Ступеньки вниз, ведущие вверх

В ту зиму снегу намело немало, и город распался на бело-черные плоскости. Казалось, все было двухцветным: и тишина, и мысли, и сама жизнь. Но нет, были и другие цвета. Над белым с красноватыми прожилками берез снегом висела белая с голубыми прожилками кровеносных сосудов луна. Луна казалась ближе дальних деревьев, до нее можно было дотянуться рукой.

Дрейк получил пенсию, взял к ужину чекушку. Ужин, как всегда, состоял из покупных пельменей. Лег на диван, раскрыл «Дневники» Толстого и уснул. Несколько предыдущих бессонных ночей, заполненных зубной болью, изрядно вымотали его.

Засыпая, думал про зубы и лихорадку Толстого. Зачем писать об этом? Написал бы про спокойный сон и уснул спокойно. Нет, надо было потравить себя и все человечество. Дневники печатать нельзя! Он решил не заводить дневники в семьдесят восемь лет. Поздновато как-то...

В эту зиму Дрейку часто снились сны про зубы.

Проснулся он ранним воскресным утром. Фелицата во сне понуждала его проснуться и зажить реальной жизнью. Проснувшись, он никак не мог понять, что же ему делать для этого. С самим собой лучше всего разбираться ранним утром, когда никого вокруг больше нет. И то не разберешься.

Дрейк походил, не зажигая свет, по комнате, поглядел в окно. На улице было еще темно, но в то же время от снега светло, и потому было немного тревожно. Дрейк припомнил ощущения детства, когда он ранним зимним утром отодвигал беленькую занавеску на маленьком окошке, дыханием и пальцем отогревал дырочку в замерзшем окне и глядел в нее на синюю улицу. Окно было низкое, и за ночь иногда снегу наметало столько, что он полностью скрывал дом Вороновых... Сейчас ни того дома нет, ни другого.

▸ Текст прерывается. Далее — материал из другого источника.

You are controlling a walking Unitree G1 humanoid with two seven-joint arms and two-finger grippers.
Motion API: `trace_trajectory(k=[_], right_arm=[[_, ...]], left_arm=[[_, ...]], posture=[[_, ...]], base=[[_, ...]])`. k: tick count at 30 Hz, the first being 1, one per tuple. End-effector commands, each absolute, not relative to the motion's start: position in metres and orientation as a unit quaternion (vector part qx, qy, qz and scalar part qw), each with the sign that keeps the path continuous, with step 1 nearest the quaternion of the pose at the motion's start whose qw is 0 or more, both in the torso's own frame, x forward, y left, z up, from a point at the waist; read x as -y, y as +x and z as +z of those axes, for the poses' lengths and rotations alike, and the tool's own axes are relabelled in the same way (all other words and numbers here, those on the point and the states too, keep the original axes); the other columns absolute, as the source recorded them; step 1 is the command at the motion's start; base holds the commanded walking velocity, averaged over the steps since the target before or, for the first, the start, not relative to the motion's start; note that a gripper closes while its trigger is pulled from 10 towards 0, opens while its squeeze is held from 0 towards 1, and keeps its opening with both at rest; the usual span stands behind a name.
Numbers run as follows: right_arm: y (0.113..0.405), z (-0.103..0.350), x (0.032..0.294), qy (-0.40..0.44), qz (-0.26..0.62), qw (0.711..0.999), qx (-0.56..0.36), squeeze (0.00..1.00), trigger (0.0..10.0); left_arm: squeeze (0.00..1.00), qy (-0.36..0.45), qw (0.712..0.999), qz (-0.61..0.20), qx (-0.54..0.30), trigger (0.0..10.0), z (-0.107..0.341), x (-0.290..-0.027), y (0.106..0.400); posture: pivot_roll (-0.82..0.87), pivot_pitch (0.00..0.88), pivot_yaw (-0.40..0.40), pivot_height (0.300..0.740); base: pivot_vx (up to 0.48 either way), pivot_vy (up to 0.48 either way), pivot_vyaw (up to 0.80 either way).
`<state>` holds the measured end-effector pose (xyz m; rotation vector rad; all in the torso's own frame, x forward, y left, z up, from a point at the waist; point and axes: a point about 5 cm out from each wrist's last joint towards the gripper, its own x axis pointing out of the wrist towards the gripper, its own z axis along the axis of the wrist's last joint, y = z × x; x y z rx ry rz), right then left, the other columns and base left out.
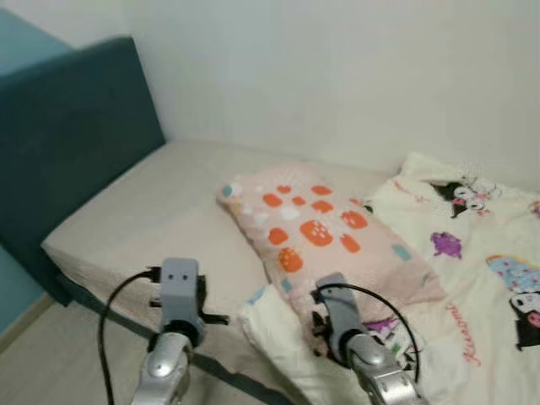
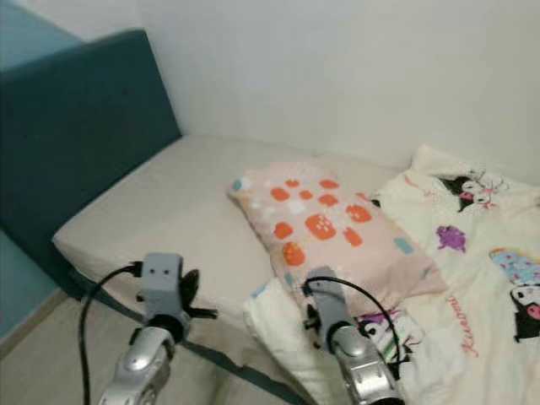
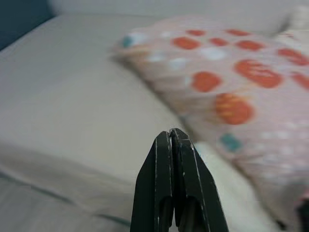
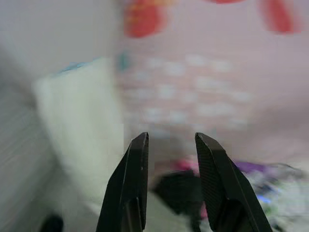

Зажег свет. Взглянул на карту, занимавшую полстены. В церковь, что ли, сходить?

Он правильно полагал, что сны его корнями уходят в совесть. В конце концов, разве не совесть ждет нас в конце нашего света? И разве муки совести слабее мук преисподней? Сколько зубов он вышиб за годы войны! Вот теперь они и ноют. Фантомные ощущения. А муки совести — фантомные чувства.

Тогда, после известий о смерти родных, Федор иногда боялся самого себя: столько в нем было злобы ко всему миру, который вывернулся наизнанку войной. Он будто и сам вывернулся наизнанку. Когда он на первых порах взлетал из травы, из кустов, из ямы или из ручья, стремительный, безжалостный, когда он вкладывал в удар всю силу, «язык» валился замертво и был уже бесполезен.

— Федя, угомонись, ты что-то совсем озверел, — сдерживали его ребята.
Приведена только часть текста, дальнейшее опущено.